(Records from a dataset)
--

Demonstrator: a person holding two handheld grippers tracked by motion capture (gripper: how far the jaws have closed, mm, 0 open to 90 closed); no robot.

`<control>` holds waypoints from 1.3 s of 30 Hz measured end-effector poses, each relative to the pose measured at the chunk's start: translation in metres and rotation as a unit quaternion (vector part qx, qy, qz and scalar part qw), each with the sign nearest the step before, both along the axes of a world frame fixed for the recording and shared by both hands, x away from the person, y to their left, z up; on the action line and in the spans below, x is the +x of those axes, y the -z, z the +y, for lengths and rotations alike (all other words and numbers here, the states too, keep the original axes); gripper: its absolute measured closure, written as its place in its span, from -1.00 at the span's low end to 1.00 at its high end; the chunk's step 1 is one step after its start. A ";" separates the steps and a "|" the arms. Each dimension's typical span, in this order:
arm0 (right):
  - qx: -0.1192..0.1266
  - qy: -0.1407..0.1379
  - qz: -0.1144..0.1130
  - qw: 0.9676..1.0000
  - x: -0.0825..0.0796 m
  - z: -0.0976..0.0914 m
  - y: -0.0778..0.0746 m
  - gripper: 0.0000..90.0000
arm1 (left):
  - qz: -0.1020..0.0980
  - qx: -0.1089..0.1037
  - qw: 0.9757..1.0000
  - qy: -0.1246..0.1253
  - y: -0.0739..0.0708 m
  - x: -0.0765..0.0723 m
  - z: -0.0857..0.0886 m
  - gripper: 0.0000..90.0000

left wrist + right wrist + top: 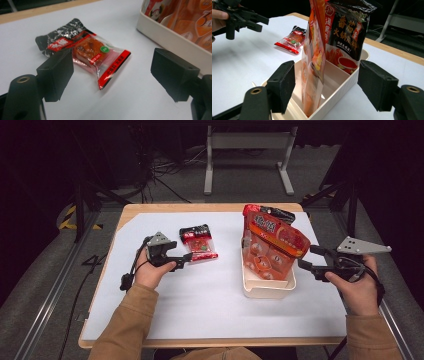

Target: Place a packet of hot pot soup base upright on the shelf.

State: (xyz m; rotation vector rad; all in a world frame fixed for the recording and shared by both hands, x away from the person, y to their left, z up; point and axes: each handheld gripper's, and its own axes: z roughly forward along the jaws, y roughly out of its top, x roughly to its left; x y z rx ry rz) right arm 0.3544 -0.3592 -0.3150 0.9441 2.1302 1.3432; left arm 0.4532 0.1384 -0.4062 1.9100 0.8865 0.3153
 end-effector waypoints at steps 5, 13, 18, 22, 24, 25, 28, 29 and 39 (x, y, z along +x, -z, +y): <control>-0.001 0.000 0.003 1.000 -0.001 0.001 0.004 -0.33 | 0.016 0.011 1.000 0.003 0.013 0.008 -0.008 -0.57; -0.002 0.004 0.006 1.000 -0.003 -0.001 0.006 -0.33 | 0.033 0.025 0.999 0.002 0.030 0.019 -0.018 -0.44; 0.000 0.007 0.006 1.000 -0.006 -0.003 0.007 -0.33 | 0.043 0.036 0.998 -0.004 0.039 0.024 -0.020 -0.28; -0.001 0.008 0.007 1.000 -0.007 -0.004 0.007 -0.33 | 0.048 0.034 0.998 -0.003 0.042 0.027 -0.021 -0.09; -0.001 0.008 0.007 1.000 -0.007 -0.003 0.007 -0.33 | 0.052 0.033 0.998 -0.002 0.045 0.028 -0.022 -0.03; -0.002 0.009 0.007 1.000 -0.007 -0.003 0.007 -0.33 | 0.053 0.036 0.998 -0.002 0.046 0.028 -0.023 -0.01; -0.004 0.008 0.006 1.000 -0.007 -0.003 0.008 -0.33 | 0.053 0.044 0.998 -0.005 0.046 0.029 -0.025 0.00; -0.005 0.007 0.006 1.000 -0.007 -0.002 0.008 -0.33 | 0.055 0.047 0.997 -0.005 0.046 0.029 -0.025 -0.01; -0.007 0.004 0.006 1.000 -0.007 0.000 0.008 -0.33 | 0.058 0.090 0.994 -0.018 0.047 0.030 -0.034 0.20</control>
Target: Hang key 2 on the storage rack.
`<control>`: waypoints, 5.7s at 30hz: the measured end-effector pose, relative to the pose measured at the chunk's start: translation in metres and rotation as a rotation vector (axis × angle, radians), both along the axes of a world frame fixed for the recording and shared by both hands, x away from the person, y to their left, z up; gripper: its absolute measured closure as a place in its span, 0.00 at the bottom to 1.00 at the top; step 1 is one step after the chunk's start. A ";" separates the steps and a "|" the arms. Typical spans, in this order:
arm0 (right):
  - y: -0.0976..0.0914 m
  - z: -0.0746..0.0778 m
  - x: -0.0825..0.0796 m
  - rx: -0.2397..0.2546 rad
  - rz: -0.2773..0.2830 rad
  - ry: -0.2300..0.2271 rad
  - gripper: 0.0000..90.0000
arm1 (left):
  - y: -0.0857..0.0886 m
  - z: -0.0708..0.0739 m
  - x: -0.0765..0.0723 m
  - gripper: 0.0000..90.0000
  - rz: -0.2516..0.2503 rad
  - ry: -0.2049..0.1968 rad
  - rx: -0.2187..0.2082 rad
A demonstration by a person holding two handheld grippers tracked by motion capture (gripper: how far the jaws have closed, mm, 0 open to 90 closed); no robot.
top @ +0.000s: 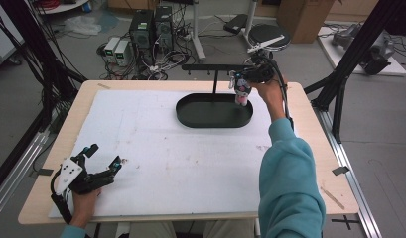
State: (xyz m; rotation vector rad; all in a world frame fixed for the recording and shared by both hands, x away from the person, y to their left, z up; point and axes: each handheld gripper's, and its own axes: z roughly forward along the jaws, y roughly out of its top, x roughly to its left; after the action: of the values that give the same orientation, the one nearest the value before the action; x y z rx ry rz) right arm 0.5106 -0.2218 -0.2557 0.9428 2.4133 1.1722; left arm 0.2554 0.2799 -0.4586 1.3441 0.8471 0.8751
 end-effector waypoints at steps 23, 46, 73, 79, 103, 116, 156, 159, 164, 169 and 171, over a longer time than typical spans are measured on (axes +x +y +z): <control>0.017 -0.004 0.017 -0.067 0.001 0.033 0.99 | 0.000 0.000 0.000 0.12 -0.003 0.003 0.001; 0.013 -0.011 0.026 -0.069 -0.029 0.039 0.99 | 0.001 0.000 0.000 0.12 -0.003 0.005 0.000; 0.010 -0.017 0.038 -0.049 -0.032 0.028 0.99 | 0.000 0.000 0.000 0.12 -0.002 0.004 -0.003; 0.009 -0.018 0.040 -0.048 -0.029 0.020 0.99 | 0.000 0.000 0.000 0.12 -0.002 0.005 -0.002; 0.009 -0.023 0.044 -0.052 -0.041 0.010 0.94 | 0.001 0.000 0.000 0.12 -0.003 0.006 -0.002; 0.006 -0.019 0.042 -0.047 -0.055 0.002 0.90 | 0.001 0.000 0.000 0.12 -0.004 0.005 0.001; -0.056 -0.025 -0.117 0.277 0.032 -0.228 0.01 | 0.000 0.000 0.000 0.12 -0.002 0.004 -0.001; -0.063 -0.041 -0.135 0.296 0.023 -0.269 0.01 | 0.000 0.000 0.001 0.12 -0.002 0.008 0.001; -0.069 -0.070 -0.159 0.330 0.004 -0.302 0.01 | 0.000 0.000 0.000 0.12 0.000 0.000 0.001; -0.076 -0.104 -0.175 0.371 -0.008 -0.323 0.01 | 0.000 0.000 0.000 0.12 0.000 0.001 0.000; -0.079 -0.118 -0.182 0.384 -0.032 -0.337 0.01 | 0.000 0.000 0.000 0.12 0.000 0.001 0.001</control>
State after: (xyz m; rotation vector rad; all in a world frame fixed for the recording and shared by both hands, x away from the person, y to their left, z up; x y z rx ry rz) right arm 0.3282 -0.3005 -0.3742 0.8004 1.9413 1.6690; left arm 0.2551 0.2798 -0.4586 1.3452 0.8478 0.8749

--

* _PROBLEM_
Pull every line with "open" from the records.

* _EXERCISE ANSWER_
Demonstrator: a person holding two handheld grippers tracked by motion capture (gripper: how far the jaws have closed, mm, 0 open to 90 closed); no robot.
A demonstration by a person holding two handheld grippers tracked by motion capture (gripper: how far the jaws have closed, mm, 0 open to 90 closed); no robot.

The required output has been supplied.